Tuesday, April 1, 2008

Progressive underwrites fuel-efficiency prize

Progressive Insurance announced today that it is underwriting a $10 million prize to the team that builds the best 100 miles-per-gallon car.

Best known for awarding $10 million to the first team that launched a private spaceship into orbit in 2004, the X-Prize Foundation plans to hold a series of road tests and races in 2009 and 2010 to determine the winner.

Chuck Jarrett, Progressive's vice president and chief legal officer, said the company will spend $12.5 million to support the Progressive Automotive X-Prize, $10 million for the prize itself and another $2.5 million to help support the races and the foundation.

Jarrett said inventor Dean Kamen, a member of the X-Prize Foundation's Board of Trustees, approached Progressive about sponsoring the contest last year. Progressive was the first company to offer insurance for Kamen's Segway scooters.

"It's the most unique opportunity that I've seen that could affect peoples' lives and change the world," Jarrett said.

Also, putting Progressive's name on an effort to dramatically improve fuel economy shouldn't hurt its corporate image, he added.

With gasoline prices rising, fuel economy is on the minds of lots of consumers. Being seen as a company trying to help find solutions to those problems should benefit Progressive.

In addition, the X-Prize Foundation hopes to conduct its races in major cities during 2009, and as the title sponsor, Progressive's name will be plastered on signs, posters and T-shirts in those locations.

"There's a lot of positives for us as a corporation to be the title sponsor about this," Jarrett said.

Unlike the space-race X-Prize, the Automotive contest will be able to take place in the full view of the public, X-Prize Executive Director Don Foley said in January during an interview at the North American International Auto Show in Detroit.

"We want middle America to see these races and these vehicles to see that they work, that they're something to consider," Foley said.

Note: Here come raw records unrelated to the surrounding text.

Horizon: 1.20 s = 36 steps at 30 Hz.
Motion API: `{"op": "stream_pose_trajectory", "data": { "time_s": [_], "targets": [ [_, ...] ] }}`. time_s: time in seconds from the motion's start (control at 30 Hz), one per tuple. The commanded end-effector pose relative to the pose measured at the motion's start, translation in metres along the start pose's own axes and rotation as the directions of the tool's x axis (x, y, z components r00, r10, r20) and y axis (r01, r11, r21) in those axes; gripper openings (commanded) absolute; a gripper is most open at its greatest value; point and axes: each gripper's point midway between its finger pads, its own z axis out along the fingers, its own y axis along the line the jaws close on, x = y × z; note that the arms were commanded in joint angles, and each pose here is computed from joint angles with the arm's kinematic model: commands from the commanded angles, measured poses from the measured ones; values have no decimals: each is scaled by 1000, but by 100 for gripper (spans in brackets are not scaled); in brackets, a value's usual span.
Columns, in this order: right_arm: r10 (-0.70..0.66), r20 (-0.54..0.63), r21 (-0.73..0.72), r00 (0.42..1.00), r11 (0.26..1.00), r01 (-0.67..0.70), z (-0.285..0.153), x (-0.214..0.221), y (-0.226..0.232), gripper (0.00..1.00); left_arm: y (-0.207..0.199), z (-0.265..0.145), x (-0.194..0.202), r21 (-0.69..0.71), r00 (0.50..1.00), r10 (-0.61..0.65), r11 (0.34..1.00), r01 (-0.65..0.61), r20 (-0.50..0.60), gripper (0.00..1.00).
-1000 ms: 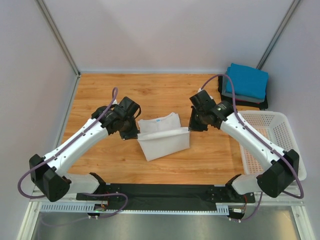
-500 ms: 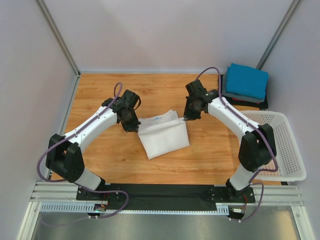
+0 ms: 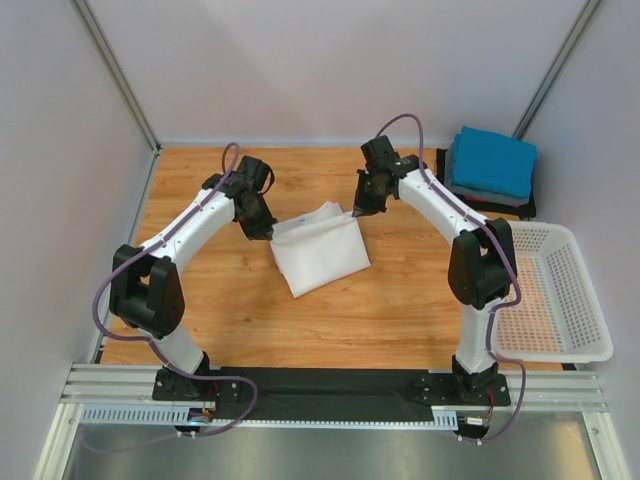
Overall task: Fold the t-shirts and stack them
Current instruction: Fold the tshirt
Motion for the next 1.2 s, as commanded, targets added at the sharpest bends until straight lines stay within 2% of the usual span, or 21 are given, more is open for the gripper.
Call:
{"op": "stream_pose_trajectory", "data": {
  "time_s": [0.0,0.2,0.37,0.47,0.53,0.6,0.63,0.77,0.83,0.9,0.93,0.97,1.03,1.17],
  "targets": [
    [-5,57,-63,998,998,9,-16,-27,12,0,-7,-15,-15,42,999,16,999,-17,28,0],
    [6,44,-97,999,995,-2,-17,-23,12,0,-7,-24,-31,38,991,106,993,-110,81,0],
    [10,93,-118,996,993,1,-45,-21,14,0,-14,-53,-32,99,973,196,973,-208,126,0],
    [18,86,-109,996,994,-8,-52,-3,3,0,-3,-67,-13,85,962,224,967,-239,156,0],
    [26,63,-97,998,995,-19,-56,16,-8,1,8,-63,7,70,961,243,965,-254,132,0],
    [34,26,-72,999,997,-32,-55,39,-19,0,12,-74,20,102,964,225,965,-240,145,0],
    [32,49,-87,998,996,-28,-68,41,-18,0,20,-69,37,96,964,238,964,-249,115,0],
    [43,41,-77,998,996,-39,-82,80,-32,1,28,-82,75,154,964,241,954,-257,115,0],
    [53,42,-80,998,996,-49,-93,96,-37,0,36,-78,100,149,963,255,953,-265,80,0],
    [72,-5,-44,997,996,-72,-90,126,-53,1,43,-79,114,143,962,263,952,-272,74,0],
    [73,16,-59,997,996,-72,-100,130,-54,1,45,-77,129,142,960,276,949,-281,52,0],
    [81,-14,-33,997,996,-81,-97,149,-66,1,47,-79,134,144,958,280,948,-285,56,0],
    [87,11,-49,996,995,-86,-111,161,-68,1,51,-82,156,145,951,308,940,-309,29,0],
    [111,-14,-34,994,993,-112,-124,195,-84,1,66,-95,182,121,940,340,933,-338,3,0]
  ]
}}
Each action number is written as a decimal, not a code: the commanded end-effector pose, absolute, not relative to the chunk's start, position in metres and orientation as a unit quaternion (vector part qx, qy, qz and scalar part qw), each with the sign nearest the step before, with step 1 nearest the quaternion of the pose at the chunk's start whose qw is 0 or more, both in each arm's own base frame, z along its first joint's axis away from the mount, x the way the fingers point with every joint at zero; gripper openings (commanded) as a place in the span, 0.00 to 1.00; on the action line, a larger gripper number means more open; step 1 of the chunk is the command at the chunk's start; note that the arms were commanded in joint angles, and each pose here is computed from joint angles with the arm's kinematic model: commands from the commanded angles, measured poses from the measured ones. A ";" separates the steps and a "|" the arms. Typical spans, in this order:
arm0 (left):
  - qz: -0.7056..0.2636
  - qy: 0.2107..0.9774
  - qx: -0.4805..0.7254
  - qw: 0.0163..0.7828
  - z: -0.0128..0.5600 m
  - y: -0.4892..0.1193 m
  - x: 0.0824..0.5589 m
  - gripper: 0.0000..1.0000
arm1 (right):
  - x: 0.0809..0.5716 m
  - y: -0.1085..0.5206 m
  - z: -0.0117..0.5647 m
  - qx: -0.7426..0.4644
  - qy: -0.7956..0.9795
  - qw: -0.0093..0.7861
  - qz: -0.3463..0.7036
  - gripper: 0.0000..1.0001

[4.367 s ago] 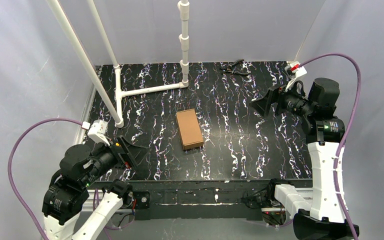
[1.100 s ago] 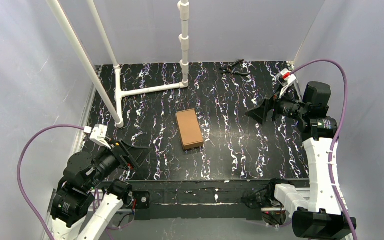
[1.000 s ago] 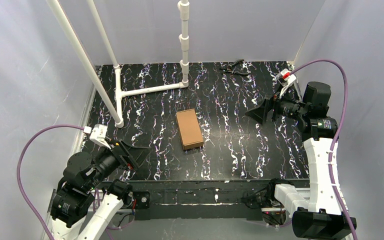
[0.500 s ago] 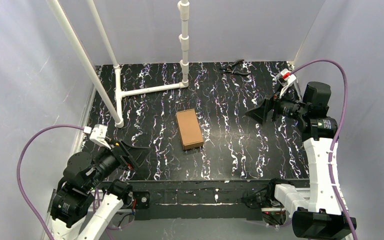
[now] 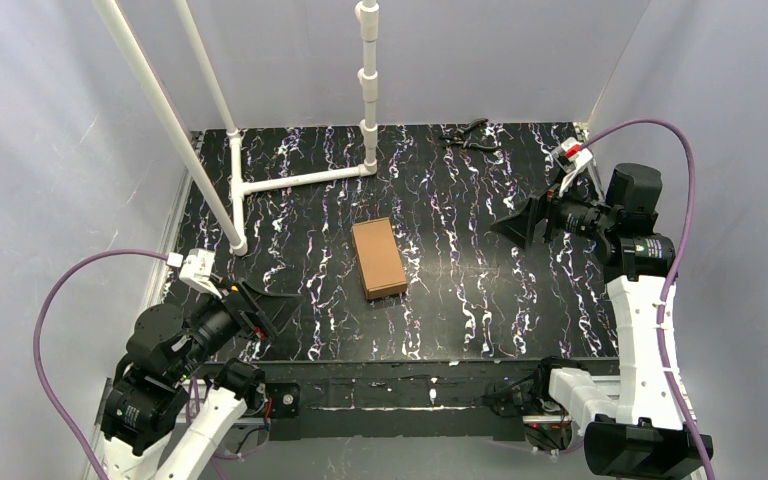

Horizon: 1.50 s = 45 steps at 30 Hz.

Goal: Fold the paper box

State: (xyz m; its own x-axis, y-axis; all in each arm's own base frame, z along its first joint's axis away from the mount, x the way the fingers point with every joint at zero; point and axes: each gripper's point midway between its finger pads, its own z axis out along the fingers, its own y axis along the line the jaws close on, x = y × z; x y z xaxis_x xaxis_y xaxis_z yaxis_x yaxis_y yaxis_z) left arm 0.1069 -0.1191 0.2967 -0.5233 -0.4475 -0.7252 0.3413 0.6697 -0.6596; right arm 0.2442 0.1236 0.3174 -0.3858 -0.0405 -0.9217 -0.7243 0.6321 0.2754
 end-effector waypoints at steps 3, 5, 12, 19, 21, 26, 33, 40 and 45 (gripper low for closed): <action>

He added that the foundation would love to have one of the race legs in Cleveland.

"It's one thing to put a car in the desert and put a 90-pound guy in it with a solar panel and no brakes," Foley said. The foundation wants to test vehicles that can stand up to snowy streets in Cleveland, potholes in Detroit and steep inclines in Denver.

While many of the cars that will compete will feature unusual engines and probably some combination of electrical and gasoline power, Foley said they all must be marketable four-seat cars.

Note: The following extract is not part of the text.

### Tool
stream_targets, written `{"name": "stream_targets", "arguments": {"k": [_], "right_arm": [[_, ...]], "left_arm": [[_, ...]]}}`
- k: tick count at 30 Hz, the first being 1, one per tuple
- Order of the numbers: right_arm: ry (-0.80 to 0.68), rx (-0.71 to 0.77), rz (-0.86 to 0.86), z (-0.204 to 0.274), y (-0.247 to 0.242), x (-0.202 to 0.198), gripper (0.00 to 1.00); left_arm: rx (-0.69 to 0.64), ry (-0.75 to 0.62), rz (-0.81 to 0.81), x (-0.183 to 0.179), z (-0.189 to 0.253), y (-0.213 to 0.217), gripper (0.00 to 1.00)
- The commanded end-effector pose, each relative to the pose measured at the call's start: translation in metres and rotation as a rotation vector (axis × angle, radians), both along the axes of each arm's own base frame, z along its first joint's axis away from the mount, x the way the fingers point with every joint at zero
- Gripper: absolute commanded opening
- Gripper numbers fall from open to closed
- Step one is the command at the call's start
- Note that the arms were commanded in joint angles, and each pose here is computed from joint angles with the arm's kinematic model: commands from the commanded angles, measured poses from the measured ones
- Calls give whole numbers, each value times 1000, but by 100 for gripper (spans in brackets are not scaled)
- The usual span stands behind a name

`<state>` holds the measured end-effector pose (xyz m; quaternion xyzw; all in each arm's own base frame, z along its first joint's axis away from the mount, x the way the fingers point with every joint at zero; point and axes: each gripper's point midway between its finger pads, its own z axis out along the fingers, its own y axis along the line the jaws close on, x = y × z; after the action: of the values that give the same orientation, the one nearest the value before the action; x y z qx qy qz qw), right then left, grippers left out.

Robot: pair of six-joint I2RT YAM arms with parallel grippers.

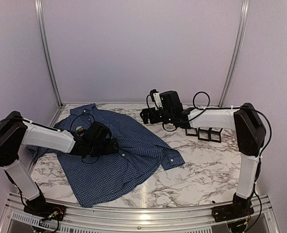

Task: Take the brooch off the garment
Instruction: Smooth out the flattened clothing at the center of the board.

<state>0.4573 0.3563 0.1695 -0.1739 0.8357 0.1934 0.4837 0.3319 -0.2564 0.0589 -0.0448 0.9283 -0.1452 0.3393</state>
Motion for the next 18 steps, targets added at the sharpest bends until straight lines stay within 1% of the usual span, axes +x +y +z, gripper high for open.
{"name": "stream_targets", "arguments": {"k": [1, 9, 14, 18], "right_arm": [[-21, 9, 14, 8, 8, 7, 99], [-10, -7, 3, -3, 7, 9, 99], [-3, -6, 7, -5, 8, 9, 99], [0, -7, 9, -4, 9, 7, 98]], "left_arm": [[-9, 60, 19, -17, -20, 5, 99], [4, 101, 44, -44, -32, 18, 99], [28, 119, 63, -59, -38, 34, 99], [18, 127, 88, -69, -40, 46, 99]]}}
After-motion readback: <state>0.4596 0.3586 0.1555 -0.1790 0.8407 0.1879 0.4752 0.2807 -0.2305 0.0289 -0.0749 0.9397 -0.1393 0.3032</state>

That means they must be "reasonably" priced, a vague term that eliminates $1 million hydrogen-powered cars. They must have modern amenities such as CD players and air conditioning. And they must meet all U.S. safety and emissions standards.

"Nobody's telling us it can't be done. Nobody says the bar is too high," Foley said.

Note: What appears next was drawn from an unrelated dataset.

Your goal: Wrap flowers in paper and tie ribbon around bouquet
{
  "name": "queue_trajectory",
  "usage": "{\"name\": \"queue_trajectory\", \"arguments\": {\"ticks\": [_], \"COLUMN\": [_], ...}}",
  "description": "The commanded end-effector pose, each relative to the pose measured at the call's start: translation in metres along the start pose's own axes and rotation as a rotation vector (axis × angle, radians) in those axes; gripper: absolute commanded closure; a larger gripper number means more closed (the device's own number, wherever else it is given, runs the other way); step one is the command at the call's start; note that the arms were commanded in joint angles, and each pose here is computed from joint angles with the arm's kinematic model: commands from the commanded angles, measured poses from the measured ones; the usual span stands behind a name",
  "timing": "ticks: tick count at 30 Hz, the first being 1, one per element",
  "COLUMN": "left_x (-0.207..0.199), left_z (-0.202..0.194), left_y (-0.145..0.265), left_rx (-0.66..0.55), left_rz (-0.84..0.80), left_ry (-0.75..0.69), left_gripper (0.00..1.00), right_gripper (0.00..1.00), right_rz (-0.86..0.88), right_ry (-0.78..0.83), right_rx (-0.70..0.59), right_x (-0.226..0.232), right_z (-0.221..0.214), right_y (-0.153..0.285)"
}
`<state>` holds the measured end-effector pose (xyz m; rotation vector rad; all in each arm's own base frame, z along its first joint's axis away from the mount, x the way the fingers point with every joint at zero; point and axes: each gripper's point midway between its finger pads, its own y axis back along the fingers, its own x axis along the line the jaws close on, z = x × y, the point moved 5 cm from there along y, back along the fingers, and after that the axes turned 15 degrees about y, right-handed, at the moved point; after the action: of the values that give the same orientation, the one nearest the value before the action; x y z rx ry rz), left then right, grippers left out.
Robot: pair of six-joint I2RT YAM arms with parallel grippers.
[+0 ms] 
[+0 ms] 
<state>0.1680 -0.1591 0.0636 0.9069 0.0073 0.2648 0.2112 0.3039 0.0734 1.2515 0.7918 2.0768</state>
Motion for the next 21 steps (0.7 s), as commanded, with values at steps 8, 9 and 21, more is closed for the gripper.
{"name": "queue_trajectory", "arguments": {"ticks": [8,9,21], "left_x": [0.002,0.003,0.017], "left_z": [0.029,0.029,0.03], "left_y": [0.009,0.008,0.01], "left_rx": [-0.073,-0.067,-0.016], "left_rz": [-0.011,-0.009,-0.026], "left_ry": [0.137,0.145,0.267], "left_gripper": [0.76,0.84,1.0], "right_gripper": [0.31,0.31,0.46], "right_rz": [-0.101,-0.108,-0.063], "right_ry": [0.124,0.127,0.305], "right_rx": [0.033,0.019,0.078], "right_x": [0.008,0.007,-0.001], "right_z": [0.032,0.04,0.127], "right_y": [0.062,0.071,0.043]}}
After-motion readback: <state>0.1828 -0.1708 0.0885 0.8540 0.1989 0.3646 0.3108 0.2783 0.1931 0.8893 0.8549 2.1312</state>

Over the next year, the foundation will choose its race cities and accept applications from teams that want to compete. About 50 teams have already signed up.

An experimental high-tech vehicle is on display at the New York International Auto Show to promote the Progressive Automotive X-Prize. Progressive announced Thursday that it will fund the $10 million prize to the team that builds the best car capable of 100 miles per gallon.